One integration replaces the fragmented toolchain. Edits are structured and programmable – describable by people, repeatable by automated workflows, chainable across operations. Every output is commercially safe: models built on 100% licensed content, content moderation on every input and output, and infrastructure that runs in your cloud, your data center, or on-site.
Generation gets the headlines. Bria built the editing layer that makes visual AI actually work in production.
Try It Now
The best way to evaluate an editing platform is to test it against your own images. Bring an asset from your library and see what the editing APIs do with it. The full suite is available for experimentation in the Bria Developers Platform. Full documentation at docs.bria.ai.
FAQs
Why does it matter whether AI editing is structured or prompt-based? Prompt-based editing is ambiguous – the same instruction can produce different results each time. Structured editing means every visual parameter is explicit, independent, and reproducible. Change the lighting without affecting the composition. Adjust one object without the rest of the scene drifting. This is the difference between editing you can direct and editing you have to retry until it works. It's also what makes editing automatable: structured operations can be chained, validated, and repeated across thousands of images by automated workflows and agents, not just by a person in a UI.
Can AI edit videos the same way it edits images? The most production-relevant video operations – background removal, object erasure, and resolution increase – are now available as programmable endpoints. The key is whether video and image editing live in the same platform under the same integration. If they do, your production workflow stays unified across formats. If they don't, you're managing two toolchains for content that increasingly needs to move between still and motion.

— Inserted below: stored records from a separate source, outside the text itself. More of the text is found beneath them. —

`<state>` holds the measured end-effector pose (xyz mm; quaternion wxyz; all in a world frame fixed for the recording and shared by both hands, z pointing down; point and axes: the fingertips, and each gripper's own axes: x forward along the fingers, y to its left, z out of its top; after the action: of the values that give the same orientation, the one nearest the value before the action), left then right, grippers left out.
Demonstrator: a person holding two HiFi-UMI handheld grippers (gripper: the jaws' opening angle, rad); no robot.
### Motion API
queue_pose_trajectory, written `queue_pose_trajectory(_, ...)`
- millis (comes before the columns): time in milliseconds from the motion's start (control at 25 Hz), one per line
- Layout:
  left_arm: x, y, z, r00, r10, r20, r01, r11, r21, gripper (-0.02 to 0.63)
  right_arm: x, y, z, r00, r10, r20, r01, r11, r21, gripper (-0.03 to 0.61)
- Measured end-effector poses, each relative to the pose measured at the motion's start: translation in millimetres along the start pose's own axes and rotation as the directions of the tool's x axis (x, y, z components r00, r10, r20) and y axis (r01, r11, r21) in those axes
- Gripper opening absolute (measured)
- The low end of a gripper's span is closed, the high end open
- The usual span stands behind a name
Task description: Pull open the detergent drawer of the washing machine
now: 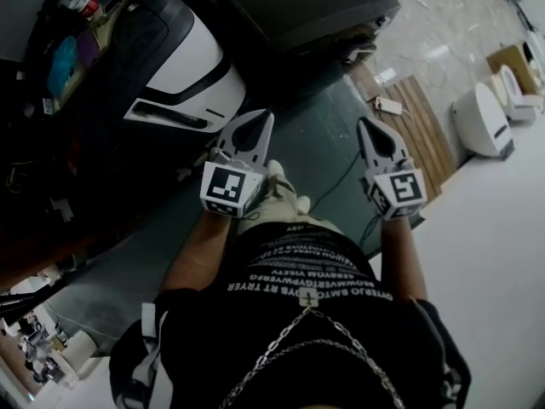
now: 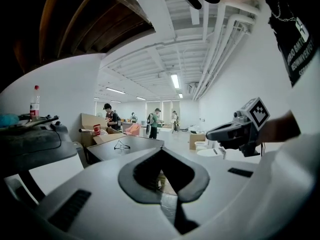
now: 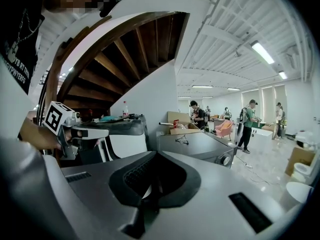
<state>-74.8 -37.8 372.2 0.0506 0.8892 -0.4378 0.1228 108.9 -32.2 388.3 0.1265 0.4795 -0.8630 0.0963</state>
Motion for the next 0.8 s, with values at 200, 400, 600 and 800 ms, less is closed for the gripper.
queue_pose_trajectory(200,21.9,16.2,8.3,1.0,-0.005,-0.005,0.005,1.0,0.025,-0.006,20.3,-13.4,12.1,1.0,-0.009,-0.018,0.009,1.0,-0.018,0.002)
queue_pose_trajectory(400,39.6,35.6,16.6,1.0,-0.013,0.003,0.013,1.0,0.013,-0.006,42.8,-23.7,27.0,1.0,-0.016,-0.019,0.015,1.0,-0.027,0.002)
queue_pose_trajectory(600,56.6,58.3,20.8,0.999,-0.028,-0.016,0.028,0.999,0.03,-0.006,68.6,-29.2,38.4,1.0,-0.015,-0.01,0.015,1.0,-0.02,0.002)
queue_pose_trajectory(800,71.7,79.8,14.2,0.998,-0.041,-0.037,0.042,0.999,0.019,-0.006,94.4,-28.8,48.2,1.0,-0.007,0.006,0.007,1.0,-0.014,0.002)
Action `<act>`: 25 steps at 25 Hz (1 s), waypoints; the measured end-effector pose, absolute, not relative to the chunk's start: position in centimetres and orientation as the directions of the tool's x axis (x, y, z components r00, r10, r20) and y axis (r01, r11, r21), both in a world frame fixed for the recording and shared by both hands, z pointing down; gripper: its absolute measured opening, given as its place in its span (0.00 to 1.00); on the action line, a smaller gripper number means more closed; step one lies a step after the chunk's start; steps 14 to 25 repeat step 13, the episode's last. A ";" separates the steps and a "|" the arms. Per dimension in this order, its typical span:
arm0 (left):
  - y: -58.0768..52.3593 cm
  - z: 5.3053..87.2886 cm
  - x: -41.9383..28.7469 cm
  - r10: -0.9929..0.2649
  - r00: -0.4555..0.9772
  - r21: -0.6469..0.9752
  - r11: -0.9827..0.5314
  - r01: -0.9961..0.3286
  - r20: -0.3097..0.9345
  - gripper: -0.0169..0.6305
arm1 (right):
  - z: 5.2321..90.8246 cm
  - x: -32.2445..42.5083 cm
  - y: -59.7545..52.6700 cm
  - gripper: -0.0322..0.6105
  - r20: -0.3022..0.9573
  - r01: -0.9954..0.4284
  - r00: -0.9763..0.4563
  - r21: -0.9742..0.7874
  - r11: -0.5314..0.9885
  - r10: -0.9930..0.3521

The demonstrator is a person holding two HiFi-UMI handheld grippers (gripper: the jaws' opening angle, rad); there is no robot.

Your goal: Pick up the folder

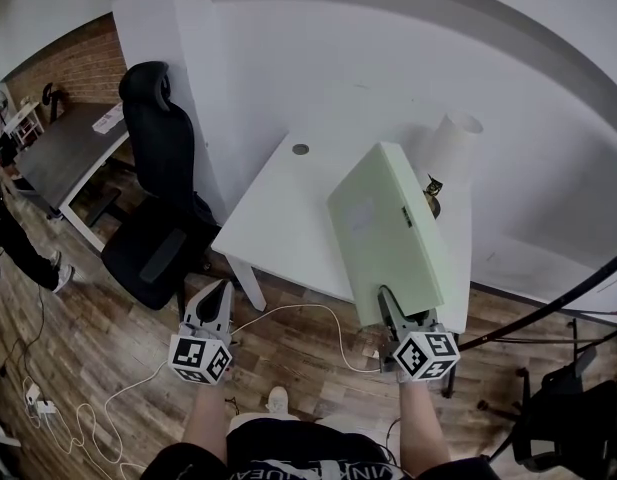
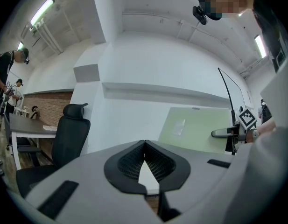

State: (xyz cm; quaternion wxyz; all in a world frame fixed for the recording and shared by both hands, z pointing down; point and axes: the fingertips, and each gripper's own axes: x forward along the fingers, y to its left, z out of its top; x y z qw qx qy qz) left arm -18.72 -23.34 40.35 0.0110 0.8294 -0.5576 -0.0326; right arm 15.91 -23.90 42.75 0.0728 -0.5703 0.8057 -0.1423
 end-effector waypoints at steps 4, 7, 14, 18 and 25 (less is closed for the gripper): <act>-23.4 40.4 -19.0 -0.926 0.375 0.057 -0.377 -0.925 -0.038 0.05 | 42.7 15.4 -24.1 0.50 0.047 -0.899 -0.343 -0.307 0.313 -0.938; -23.4 40.5 -19.3 -0.927 0.375 0.057 -0.376 -0.925 -0.034 0.05 | 42.8 15.0 -24.2 0.50 0.050 -0.899 -0.347 -0.303 0.317 -0.937; -23.4 41.0 -19.7 -0.927 0.374 0.059 -0.375 -0.925 -0.026 0.05 | 43.6 14.3 -24.2 0.50 0.062 -0.898 -0.351 -0.305 0.317 -0.934; -23.4 41.0 -19.7 -0.927 0.374 0.059 -0.375 -0.925 -0.026 0.05 | 43.6 14.3 -24.2 0.50 0.062 -0.898 -0.351 -0.305 0.317 -0.934; -23.4 41.0 -19.7 -0.927 0.374 0.059 -0.375 -0.925 -0.026 0.05 | 43.6 14.3 -24.2 0.50 0.062 -0.898 -0.351 -0.305 0.317 -0.934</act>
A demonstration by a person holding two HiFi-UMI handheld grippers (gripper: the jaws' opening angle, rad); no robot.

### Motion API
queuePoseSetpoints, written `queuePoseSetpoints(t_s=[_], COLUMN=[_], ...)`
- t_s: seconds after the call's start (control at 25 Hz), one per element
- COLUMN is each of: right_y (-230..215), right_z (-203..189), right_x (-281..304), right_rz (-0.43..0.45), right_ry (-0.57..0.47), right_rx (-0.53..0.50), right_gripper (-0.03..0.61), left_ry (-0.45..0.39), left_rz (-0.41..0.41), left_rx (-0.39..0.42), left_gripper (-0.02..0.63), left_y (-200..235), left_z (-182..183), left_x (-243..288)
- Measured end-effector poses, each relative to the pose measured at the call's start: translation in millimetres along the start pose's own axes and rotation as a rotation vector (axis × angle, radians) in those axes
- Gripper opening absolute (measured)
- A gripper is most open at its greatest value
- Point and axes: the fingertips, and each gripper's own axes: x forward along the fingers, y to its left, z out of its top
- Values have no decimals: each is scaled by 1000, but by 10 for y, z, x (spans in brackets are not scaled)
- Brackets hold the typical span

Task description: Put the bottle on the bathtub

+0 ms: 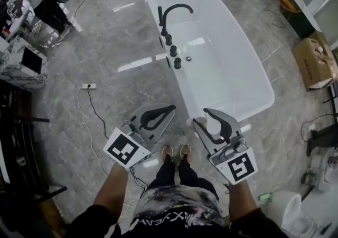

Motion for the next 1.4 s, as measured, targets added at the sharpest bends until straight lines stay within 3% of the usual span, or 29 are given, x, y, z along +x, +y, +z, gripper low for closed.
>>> queuePoseSetpoints(t_s=[0.72, 1.08, 1.4], right_y=[-716, -937, -1096], right_z=[-297, -661, -1182], right_x=[334, 577, 809], right_rz=[-2, -10, -17], right_ry=[-10, -5, 6], right_rx=[15, 36, 45], right_gripper=[138, 138, 138], left_ry=[16, 28, 25], left_rz=[54, 56, 73], left_rx=[-16, -20, -22], left_gripper=[13, 13, 14], left_y=[404, 621, 861], left_z=[-221, -489, -938], left_x=[567, 783, 985])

Is AI-edited content commercially safe for enterprise use? It depends entirely on the platform. Every edit creates a derivative work, so the same questions that apply to generation apply here – often with higher stakes, since edits are typically applied to existing brand assets. Look for models trained on fully licensed content, legal coverage that extends to edited outputs, built-in content moderation on both inputs and outputs, and the ability to run the platform in your own infrastructure when your data can't leave your environment.
What is the difference between a platform with editing features and a dedicated editing layer? Most visual AI platforms are generation-first, with a few editing add-ons – typically basic inpainting or background removal. A dedicated editing layer means 20+ independent endpoints covering backgrounds, objects, scenes, enhancement, expansion, restoration, and video. The difference shows up in production: when your next editing need is already covered by your existing integration rather than requiring a new vendor evaluation.